Some experience with using this model

#2
by Nafnlaus - opened

Using text-generation-webui with the llamacpp loader, these are the parameters I've discovered for the best balance between performance and quality (results from hours of running on random inputs):

** NVidia RTX 3090 + Intel i7-7800X @ 3.50GHz ***

python server.py ggml-ehartford-WizardLM-Uncensored-Falcon-40b-Q3_K_S.gguf --listen --listen-port 5678 --verbose --api --xformers --n-gpu-layers 1000000000 --loader llamacpp --n_batch 2048 --threads 3 --n_ctx 2048
Tokens/s: 11.40 (Note: advise trying 4 threads, seems to work better with heavier weight models)

python server.py ggml-ehartford-WizardLM-Uncensored-Falcon-40b-Q3_K_M.gguf --listen --listen-port 5678 --verbose --api --xformers --n-gpu-layers 60 --loader llamacpp --n_batch 2048 --threads 12 --n_ctx 2048
Tokens/s: 6.77

** NVidia RTX 3090 + NVidia RTX 3060 + Intel i7-7800X @ 3.50GHz ***

python server.py ggml-ehartford-WizardLM-Uncensored-Falcon-40b-Q4_K_M.gguf --listen --listen-port 5678 --verbose --api --xformers --n-gpu-layers 1000000000 --loader llamacpp --n_batch 2048 --threads 12 --n_ctx 2048 --tensor_split 47,13
Tokens/s: 9.63

python server.py ggml-ehartford-WizardLM-Uncensored-Falcon-40b-Q4_K_M.gguf --listen --listen-port 5678 --verbose --api --xformers --n-gpu-layers 1000000000 --loader llamacpp --n_batch 2048 --threads 4 --n_ctx 2048 --tensor_split 47,13
Tokens/s: 10.93

python server.py ggml-ehartford-WizardLM-Uncensored-Falcon-40b-Q5_K_S.gguf --listen --listen-port 5678 --verbose --api --xformers --n-gpu-layers 1000000000 --loader llamacpp --n_batch 2048 --threads 2 --n_ctx 2048 --tensor_split 43,17
Tokens/s: 7.65

python server.py ggml-ehartford-WizardLM-Uncensored-Falcon-40b-Q5_K_S.gguf --listen --listen-port 5678 --verbose --api --xformers --n-gpu-layers 1000000000 --loader llamacpp --n_batch 2048 --threads 3 --n_ctx 2048 --tensor_split 43,17
Tokens/s: 7.97

python server.py ggml-ehartford-WizardLM-Uncensored-Falcon-40b-Q5_K_S.gguf --listen --listen-port 5678 --verbose --api --xformers --n-gpu-layers 1000000000 --loader llamacpp --n_batch 2048 --threads 4 --n_ctx 2048 --tensor_split 43,17
Tokens/s: 8.21

python server.py ggml-ehartford-WizardLM-Uncensored-Falcon-40b-Q5_K_S.gguf --listen --listen-port 5678 --verbose --api --xformers --n-gpu-layers 1000000000 --loader llamacpp --n_batch 2048 --threads 5 --n_ctx 2048 --tensor_split 43,17
Tokens/s: 7.82

python server.py ggml-ehartford-WizardLM-Uncensored-Falcon-40b-Q5_K_S.gguf --listen --listen-port 5678 --verbose --api --xformers --n-gpu-layers 1000000000 --loader llamacpp --n_batch 2048 --threads 12 --n_ctx 2048 --tensor_split 43,17
Tokens/s: 7.60

python server.py ggml-ehartford-WizardLM-Uncensored-Falcon-40b-Q5_K_M.gguf --listen --listen-port 5678 --verbose --api --xformers --n-gpu-layers 59 --loader llamacpp --n_batch 2048 --threads 12 --n_ctx 2048
Tokens/s: 4.57 (I think it was 12 threads, but I can't be positive)

Just as a general note:
On single 3090 GPU you should get 20-25 tokens/second for Falcon 40B, anything below 20 means something is going wrong
Your speed is less than half of where it should be, indicating something is wrong.
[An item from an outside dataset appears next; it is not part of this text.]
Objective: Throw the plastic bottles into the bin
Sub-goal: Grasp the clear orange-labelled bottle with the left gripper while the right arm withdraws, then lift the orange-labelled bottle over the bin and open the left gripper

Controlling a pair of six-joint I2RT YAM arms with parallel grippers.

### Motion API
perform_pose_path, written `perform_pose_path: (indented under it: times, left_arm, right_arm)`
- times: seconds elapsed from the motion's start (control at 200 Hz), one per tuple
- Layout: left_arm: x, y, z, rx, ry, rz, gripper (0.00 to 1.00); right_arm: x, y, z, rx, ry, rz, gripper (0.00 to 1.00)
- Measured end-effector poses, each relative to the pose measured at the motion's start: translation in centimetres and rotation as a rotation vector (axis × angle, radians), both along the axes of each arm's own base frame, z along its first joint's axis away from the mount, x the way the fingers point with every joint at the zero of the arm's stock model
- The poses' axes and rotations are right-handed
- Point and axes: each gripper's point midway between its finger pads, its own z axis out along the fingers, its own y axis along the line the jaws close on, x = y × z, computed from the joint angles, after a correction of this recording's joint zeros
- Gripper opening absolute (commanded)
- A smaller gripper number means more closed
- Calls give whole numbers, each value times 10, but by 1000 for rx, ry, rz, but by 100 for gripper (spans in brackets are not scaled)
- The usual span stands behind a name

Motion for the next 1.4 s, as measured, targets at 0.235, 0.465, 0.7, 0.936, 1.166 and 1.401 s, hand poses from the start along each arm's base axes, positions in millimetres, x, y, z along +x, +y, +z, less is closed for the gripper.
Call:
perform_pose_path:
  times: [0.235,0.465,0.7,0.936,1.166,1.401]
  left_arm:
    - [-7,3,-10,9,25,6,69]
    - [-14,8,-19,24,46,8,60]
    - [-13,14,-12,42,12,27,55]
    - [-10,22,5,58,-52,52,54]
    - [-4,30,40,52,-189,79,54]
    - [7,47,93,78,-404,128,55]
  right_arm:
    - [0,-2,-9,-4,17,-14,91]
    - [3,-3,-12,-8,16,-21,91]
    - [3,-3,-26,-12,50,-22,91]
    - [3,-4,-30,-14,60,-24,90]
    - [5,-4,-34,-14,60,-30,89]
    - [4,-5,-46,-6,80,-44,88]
I'd do a console client test as a start.

When using llama.cpp (in 2023, this hopefully improves): Do not use multi GPU in any scenario you can avoid. Falcon 40B fits into single GPU at moderate quantization, use that.
Multi GPU comes with extreme performance losses currently. Use it for Falcon 180B, there you have no choice.
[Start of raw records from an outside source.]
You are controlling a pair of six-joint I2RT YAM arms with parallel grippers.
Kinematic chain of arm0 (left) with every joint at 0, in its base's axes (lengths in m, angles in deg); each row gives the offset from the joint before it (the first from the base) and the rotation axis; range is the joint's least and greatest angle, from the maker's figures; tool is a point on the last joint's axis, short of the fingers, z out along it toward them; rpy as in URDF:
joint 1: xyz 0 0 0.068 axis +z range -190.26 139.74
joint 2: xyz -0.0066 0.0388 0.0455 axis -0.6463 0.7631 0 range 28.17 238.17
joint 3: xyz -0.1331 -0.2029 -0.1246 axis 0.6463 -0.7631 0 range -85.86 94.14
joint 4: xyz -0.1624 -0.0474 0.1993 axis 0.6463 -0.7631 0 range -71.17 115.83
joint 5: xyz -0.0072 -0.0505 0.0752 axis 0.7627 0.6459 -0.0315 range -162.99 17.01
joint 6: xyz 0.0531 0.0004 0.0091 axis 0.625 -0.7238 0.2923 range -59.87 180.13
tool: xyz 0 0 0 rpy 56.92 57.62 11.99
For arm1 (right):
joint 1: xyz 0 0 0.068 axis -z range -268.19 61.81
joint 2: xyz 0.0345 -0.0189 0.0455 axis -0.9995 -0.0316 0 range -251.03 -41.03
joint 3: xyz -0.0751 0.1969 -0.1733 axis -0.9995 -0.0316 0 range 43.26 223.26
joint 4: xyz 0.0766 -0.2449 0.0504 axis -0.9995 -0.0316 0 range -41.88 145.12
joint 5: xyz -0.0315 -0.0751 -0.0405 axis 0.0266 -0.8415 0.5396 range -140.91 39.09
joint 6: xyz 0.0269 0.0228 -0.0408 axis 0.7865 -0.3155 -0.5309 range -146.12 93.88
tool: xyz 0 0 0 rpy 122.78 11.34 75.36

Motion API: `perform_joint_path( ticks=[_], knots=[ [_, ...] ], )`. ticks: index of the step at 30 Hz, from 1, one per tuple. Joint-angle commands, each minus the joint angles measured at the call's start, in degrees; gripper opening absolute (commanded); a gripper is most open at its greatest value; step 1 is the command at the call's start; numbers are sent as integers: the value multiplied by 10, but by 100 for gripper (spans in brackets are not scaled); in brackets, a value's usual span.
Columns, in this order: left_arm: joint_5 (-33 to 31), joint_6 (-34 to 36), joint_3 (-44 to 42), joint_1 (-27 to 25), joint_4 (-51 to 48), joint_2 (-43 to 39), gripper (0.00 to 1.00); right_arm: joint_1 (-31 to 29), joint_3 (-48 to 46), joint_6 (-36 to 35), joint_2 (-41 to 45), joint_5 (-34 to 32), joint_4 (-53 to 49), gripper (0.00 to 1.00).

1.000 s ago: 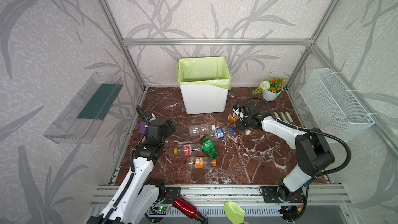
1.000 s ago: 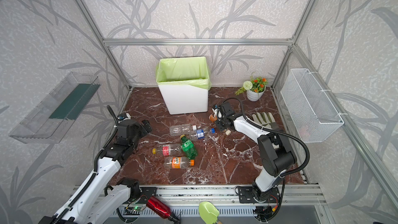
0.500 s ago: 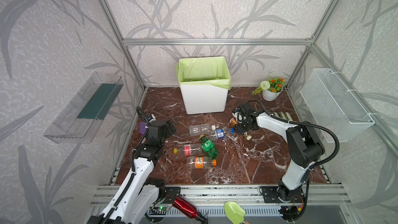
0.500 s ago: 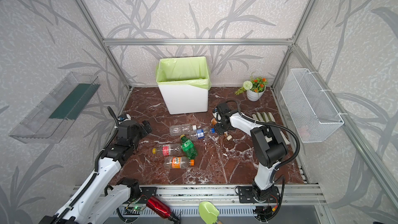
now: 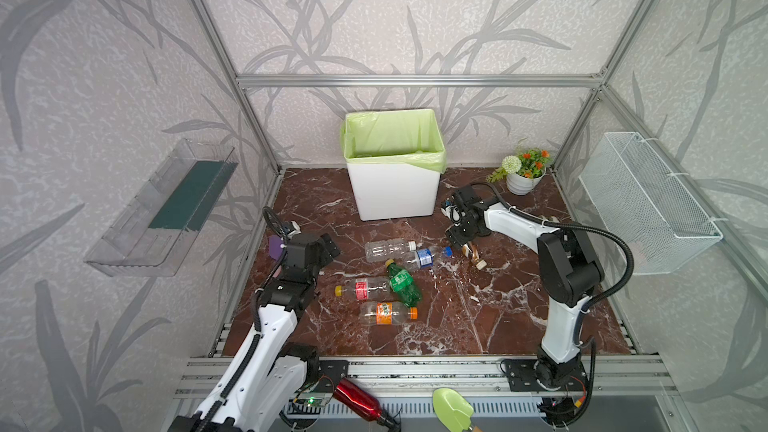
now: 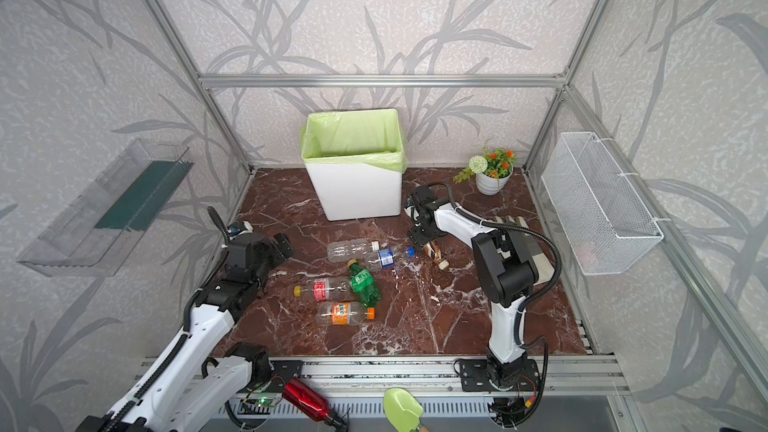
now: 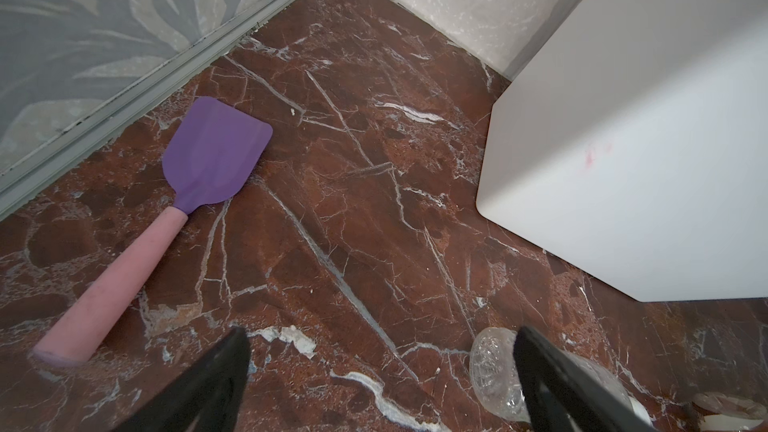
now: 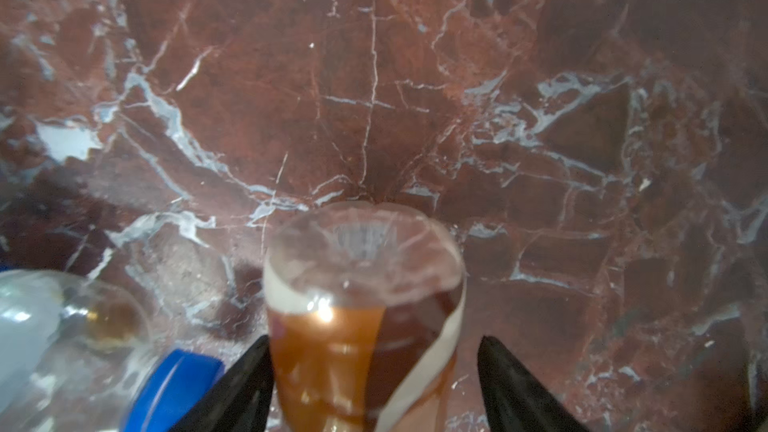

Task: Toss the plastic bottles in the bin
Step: 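Close the right gripper on the Nescafe bottle and lift it, then carry the Nescafe bottle up over the bin with the right gripper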

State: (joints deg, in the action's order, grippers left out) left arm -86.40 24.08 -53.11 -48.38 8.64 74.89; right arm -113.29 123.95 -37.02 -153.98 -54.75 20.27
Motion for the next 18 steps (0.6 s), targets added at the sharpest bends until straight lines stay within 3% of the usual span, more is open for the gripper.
perform_joint_path(
  ticks=[1,10,18],
  knots=[
    [-11,-9,-9,3,-4,-13,99,5,23,-20,-27,-9,-42,74],
    [-13,-6,-9,6,0,-3,99,5,46,-20,-23,-8,-56,54],
    [-15,-3,-19,8,10,17,99,44,7,24,124,58,31,50]
  ],
)
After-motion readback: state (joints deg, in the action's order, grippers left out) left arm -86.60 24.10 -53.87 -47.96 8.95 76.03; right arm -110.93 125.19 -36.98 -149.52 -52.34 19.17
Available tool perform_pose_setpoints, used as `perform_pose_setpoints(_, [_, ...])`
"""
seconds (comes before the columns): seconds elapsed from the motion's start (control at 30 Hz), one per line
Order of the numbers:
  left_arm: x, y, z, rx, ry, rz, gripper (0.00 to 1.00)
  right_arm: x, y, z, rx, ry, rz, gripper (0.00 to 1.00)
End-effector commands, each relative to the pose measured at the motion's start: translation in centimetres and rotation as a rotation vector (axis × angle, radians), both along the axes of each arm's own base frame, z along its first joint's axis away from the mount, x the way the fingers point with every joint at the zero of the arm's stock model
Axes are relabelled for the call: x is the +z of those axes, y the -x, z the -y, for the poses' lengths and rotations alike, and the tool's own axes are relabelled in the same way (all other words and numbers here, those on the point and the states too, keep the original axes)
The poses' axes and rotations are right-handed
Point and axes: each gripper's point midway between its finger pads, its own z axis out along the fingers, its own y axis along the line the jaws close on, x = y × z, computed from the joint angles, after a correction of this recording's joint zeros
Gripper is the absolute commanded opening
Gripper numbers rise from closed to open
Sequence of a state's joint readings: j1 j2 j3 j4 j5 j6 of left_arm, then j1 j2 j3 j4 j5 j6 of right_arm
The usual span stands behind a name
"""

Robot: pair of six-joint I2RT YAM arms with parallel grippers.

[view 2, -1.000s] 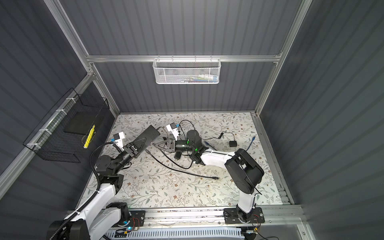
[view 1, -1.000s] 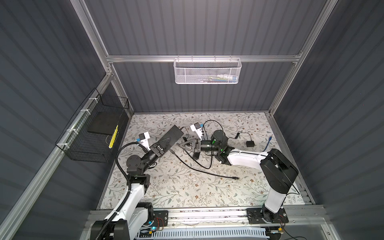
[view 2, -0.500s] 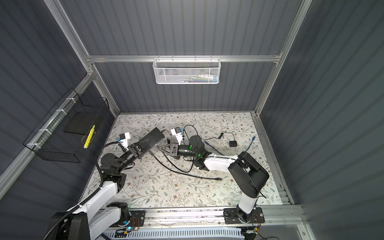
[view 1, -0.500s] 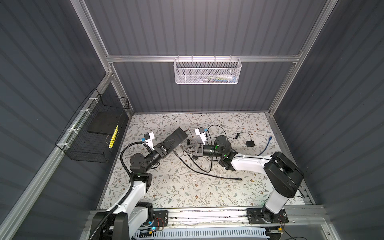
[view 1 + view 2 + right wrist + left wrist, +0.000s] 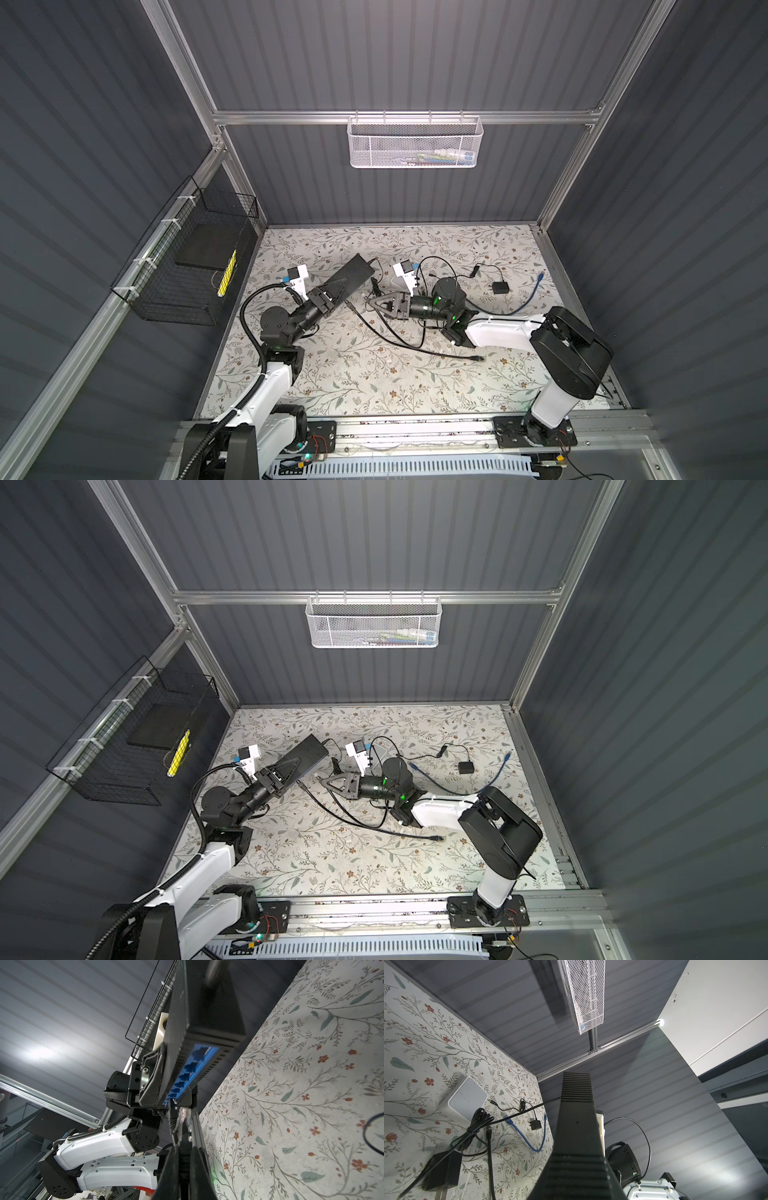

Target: Insert the plug into the switch port

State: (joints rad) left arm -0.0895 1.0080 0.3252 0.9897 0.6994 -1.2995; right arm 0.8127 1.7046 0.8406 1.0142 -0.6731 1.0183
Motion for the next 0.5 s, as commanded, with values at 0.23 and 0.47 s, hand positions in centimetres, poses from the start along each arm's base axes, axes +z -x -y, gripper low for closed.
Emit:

Sidenotes: using 100000000 gpu layers is useless. There are less than 100 layers, so you can make it a smaller number for convenience in reading.
Batch size of 2048 is too high, that's something you could try on a H100 but not on a consumer GPU. Try 128,256,512 (512 is default)

I've love a command line that would give me 20-25 tokens/sec if you have one.

Note that I've since switched to the oasst version of this model, so I can only comment on that, but new flags have come out since I last wrote that, and adding in --numa --mlock --mul_mat_q boosted up my performance to 16-17 tokens/s on a single 3090.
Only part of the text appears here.